À la recherche du marché perdu

Les autres destinations du Maroc ne sont pas mieux loties. Le score réalisé par le Maroc sur ce pays est minime par rapport à ceux attribués à la Tunisie et à la Turquie? Et-ce la faute de la conception des packages, puisque la base de données de l’Office marocain du tourisme révèle que concernant six cas sur dix, le touriste allemand opte pour cette formule. A moins que cela ne soit le veillissement du produit marocain et le retard d’adaptation pris par rapport aux nouvelles tendances comme les «All Inclusives», presque inexistants sous nos cieux, mais qui absorbent désormais 25% de la demande de ce pays européen ?
Ce sont toutes ces questions auquelles ont tenté de répondre plusieurs professionnels du secteur, le vendredi 4 mars à Casablanca. A quelques jours du Salon de Berlin (ITB), l’Association des agences de voyages casablancaises voulait faire le point, et -voeu pieux-, arrêter une stratégie d’ensemble. Une réflexion à laquelle n’était pas conviés les grands tour-opérateurs. Ni TUI, ni Thomas Cook, encore moins Rewe. Ces trois gros opérateurs généralement intègrés (disposant d’une flotte) s’en tirent plutôt bien. En 2004, ils ont réalisé 50% du chiffre d’affaires sur l’Allemagne, soit la moitié des 140 000 touristes de ce pays venus au Maroc.
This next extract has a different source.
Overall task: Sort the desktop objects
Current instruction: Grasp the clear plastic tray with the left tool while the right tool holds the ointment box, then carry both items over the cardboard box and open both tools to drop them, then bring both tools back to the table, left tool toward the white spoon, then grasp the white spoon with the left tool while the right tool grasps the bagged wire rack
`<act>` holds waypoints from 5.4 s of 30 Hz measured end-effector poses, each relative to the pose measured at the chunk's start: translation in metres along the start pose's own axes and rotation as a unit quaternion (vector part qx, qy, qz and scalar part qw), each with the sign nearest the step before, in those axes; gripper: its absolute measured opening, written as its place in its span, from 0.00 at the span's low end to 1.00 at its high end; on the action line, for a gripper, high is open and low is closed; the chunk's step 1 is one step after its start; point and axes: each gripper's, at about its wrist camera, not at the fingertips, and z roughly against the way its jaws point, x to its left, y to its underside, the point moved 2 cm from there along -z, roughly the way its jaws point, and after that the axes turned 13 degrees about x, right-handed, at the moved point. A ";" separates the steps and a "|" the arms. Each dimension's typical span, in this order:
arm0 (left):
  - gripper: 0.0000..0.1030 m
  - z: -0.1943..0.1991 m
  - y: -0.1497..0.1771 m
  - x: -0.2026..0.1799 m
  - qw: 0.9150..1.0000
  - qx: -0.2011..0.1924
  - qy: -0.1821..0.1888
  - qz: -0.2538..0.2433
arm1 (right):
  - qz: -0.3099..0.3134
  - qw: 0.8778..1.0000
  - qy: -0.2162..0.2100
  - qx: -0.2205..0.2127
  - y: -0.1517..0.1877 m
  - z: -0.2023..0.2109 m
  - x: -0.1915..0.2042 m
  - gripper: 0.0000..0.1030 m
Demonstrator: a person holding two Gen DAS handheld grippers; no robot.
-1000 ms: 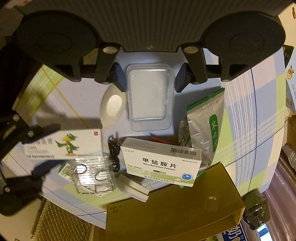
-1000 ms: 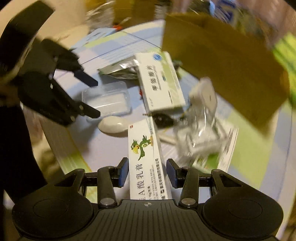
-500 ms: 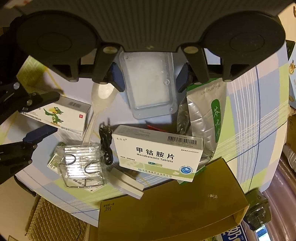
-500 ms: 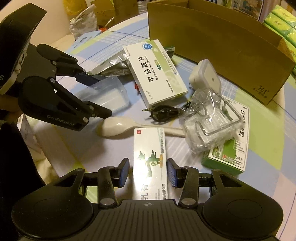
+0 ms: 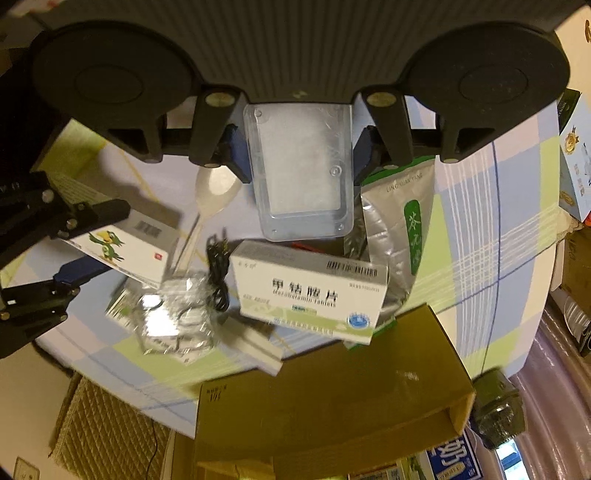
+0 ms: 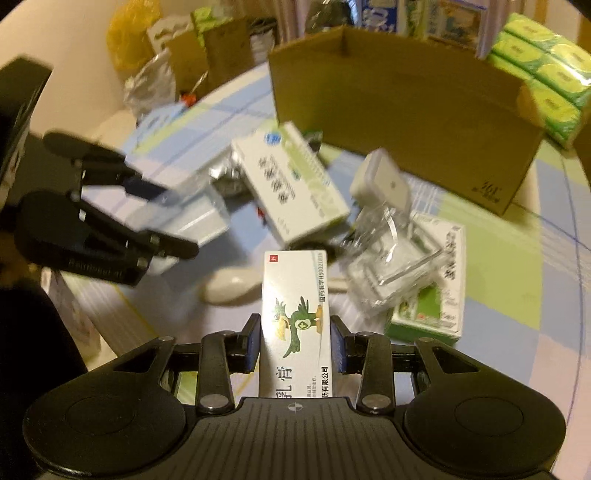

L’absence de ces opérateurs majeurs s’explique par la nouvelle démarche que l’ONMT compte appliquer au pays de Goethe, à savoir attirer les tour-opérateurs moyens. Soit dit en passant, les responsables de la promotion du pays veulent désormais axer la communication sur des attributs fonctionnels. Les anciennes images vantant le pays des hommes bleus du désert, l’éblouissement des sens et le pays des merveilles ont vécu. Sans doute, croit savoir un opérateur, ces images exotiques ont participé au fait que les Allemands sont toujours étonnés de découvrir un Maroc moderne. S’appuyant sur la récente étude, Monitor, Jamal Klyto, responsable des marchés au sein de l’ONMT, dresse aux agents des voyages un profil de touristes allemands «jeune et avide de renseignements» d’une part, un autre âgé de 50 à 65 ans d’autre part, cherchant à se relaxer à la plage et qui aime la nature et la culture. Ces profils dressés, M. Klyto conclut avec la perception qu’ont les Allemands du Maroc : «Un pays où l’on se rend en faisant attention ». Le Germanique nous concède l’hospitalité, tout en regrettant l’harcèlement omniprésent dans les rues d’Agadir et de Marrakech. L’objectif du Maroc, à travers les campagnes de communication à venir, c’est d’être perçu comme un pays authentique mais moderne. Une dualité qui, pour s’installer dans la tête des Allemands, doit d’abord en chasser les perceptions qu’ils ont du produit Maroc. Les moyens ne semblent plus faire défaut. L’Allemagne est le deuxième marché en termes d’investissements après la France. Sur les 65 millions de dirhams consacrés à la destination, 17% vont aux RP. Le paquet sera mis sur la communication-médias.
Des offensives sont prévues pour toucher le segment des retraites. L’ITB Berlin servira de rampe de lancement à la nouvelle stratégie. Beaucoup de rendez-vous sont déjà pris avec les TO moyens.
L’approche sera déclinée sûrement sur les dix salons qui se déroulent en Allemagne et auxquels l’ONMT est souvent présent. Bref, l’armada de communications déployée est à même de rapprocher le Maroc de l’objectif des 800 000 clients d’ici 2010. Seulement, comme l’a fait remarquer le directeur de la Chambre allemande, à elle seule la communication ne suffit pas, en se demandant s’il y a vraiment différence entre la perception allemande du Maroc et la réalité vécue sur le terrain.
Il y a, dira-t-il, beaucoup à faire au niveau de l’accueil dans les hôtels, où souvent les réceptionnistes ne parlent pas la langue de Goethe. «La clientèle allemande, surtout les vieux ne veulent pas de temps d’attente (signe d’insécurité) et veulent faire du shopping sans harcèlements ». Des suggestions qui serviront sans doute de viatiques pour les décideurs qui se rendront à l’ITB.